- To do -
Look through the records and copy each line with the string "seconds" in it.

Extracted records:
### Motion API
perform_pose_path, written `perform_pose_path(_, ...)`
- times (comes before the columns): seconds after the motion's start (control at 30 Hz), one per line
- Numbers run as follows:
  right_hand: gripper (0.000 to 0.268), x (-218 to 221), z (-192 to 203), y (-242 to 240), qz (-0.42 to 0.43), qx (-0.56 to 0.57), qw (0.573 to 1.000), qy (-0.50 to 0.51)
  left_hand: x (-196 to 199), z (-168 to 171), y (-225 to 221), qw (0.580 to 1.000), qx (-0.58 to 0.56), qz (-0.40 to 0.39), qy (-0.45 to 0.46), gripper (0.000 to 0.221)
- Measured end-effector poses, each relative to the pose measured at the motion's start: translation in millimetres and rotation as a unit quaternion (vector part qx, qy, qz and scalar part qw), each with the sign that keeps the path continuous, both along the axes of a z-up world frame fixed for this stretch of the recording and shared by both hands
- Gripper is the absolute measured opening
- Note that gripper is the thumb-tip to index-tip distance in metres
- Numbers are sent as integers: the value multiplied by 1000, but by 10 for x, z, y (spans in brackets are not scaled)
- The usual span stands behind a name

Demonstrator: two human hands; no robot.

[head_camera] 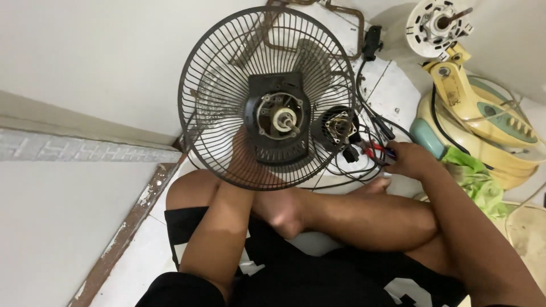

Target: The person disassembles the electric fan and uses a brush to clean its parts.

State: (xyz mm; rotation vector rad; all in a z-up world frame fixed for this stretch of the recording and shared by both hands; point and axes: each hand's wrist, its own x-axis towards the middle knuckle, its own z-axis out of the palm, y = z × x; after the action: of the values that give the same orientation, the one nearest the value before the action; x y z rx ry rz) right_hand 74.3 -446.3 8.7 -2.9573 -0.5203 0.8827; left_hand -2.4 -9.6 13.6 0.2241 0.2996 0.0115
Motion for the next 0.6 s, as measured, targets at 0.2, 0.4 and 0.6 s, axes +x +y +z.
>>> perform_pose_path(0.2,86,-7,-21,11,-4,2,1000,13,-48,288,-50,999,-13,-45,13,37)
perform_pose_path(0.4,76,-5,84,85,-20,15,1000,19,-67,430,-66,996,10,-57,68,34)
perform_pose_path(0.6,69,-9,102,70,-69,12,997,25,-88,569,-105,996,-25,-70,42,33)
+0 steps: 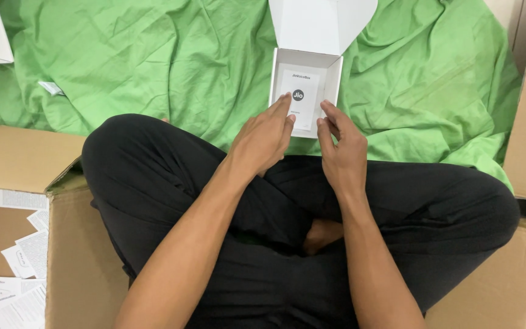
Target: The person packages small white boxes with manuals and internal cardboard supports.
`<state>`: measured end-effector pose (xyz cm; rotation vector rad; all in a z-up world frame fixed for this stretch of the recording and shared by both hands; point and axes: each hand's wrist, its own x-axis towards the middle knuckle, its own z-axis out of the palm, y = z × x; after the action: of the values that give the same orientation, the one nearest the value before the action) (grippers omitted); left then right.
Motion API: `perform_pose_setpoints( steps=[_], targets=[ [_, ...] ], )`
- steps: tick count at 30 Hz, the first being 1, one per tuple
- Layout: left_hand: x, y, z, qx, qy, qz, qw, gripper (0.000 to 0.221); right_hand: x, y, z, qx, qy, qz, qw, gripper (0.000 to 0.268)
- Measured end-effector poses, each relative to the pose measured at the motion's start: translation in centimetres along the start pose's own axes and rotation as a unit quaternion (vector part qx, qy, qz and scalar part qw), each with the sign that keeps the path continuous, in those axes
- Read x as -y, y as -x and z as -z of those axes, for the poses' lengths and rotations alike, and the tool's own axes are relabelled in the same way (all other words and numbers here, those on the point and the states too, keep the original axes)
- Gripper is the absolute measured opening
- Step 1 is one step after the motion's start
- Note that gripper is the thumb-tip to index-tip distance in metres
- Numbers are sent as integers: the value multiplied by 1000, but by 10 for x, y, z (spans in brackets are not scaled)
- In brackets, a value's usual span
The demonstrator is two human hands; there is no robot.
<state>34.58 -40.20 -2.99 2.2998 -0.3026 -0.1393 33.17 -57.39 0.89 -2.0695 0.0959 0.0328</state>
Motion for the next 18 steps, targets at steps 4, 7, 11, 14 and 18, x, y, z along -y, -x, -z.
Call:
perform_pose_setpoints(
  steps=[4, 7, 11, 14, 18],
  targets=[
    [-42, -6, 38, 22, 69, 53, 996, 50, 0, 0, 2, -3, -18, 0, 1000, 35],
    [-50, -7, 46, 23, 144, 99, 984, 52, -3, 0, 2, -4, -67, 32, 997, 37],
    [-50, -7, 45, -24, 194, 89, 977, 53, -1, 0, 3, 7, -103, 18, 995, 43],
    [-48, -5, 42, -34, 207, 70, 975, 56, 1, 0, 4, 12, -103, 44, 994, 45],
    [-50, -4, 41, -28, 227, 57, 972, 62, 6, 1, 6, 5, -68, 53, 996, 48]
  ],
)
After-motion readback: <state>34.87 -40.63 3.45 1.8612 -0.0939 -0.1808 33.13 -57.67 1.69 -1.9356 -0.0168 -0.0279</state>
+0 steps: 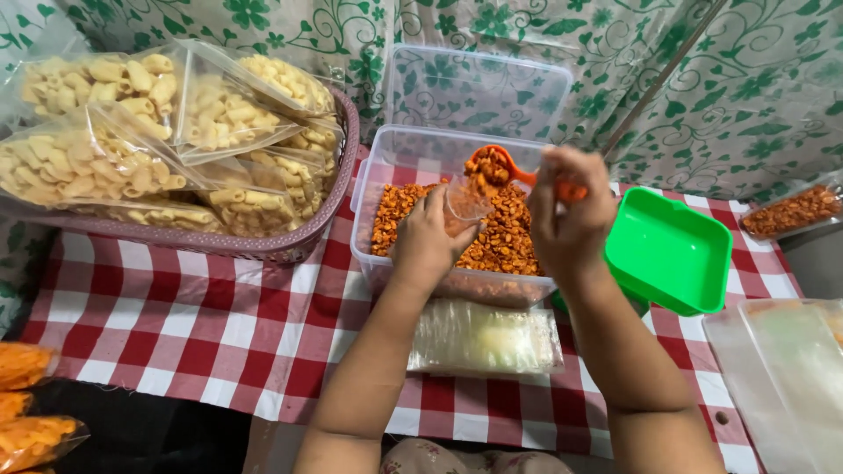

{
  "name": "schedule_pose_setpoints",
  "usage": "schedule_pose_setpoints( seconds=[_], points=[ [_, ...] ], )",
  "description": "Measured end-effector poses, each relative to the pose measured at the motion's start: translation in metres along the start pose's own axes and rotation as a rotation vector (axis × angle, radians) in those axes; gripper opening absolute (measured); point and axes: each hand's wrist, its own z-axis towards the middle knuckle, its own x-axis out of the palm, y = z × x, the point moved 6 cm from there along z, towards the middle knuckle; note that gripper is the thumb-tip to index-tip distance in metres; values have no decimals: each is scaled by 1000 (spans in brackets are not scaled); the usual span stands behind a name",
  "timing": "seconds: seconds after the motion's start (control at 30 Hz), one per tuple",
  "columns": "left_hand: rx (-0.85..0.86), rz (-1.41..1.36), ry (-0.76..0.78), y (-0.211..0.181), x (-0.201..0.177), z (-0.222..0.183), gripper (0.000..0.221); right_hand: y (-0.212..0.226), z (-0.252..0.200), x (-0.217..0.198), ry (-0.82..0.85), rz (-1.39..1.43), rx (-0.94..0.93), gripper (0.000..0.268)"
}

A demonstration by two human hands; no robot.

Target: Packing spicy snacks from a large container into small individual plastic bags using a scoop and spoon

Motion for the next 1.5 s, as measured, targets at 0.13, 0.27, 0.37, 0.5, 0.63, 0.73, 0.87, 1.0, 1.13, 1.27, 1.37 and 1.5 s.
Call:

- Exercise solution -
- times (comes before the columns): seconds after the motion's start (control at 30 Hz), one per line
  "usage": "schedule_pose_setpoints( seconds=[_], points=[ [_, ...] ], )",
  "timing": "seconds: seconds after the motion's start (control at 30 Hz), one per tuple",

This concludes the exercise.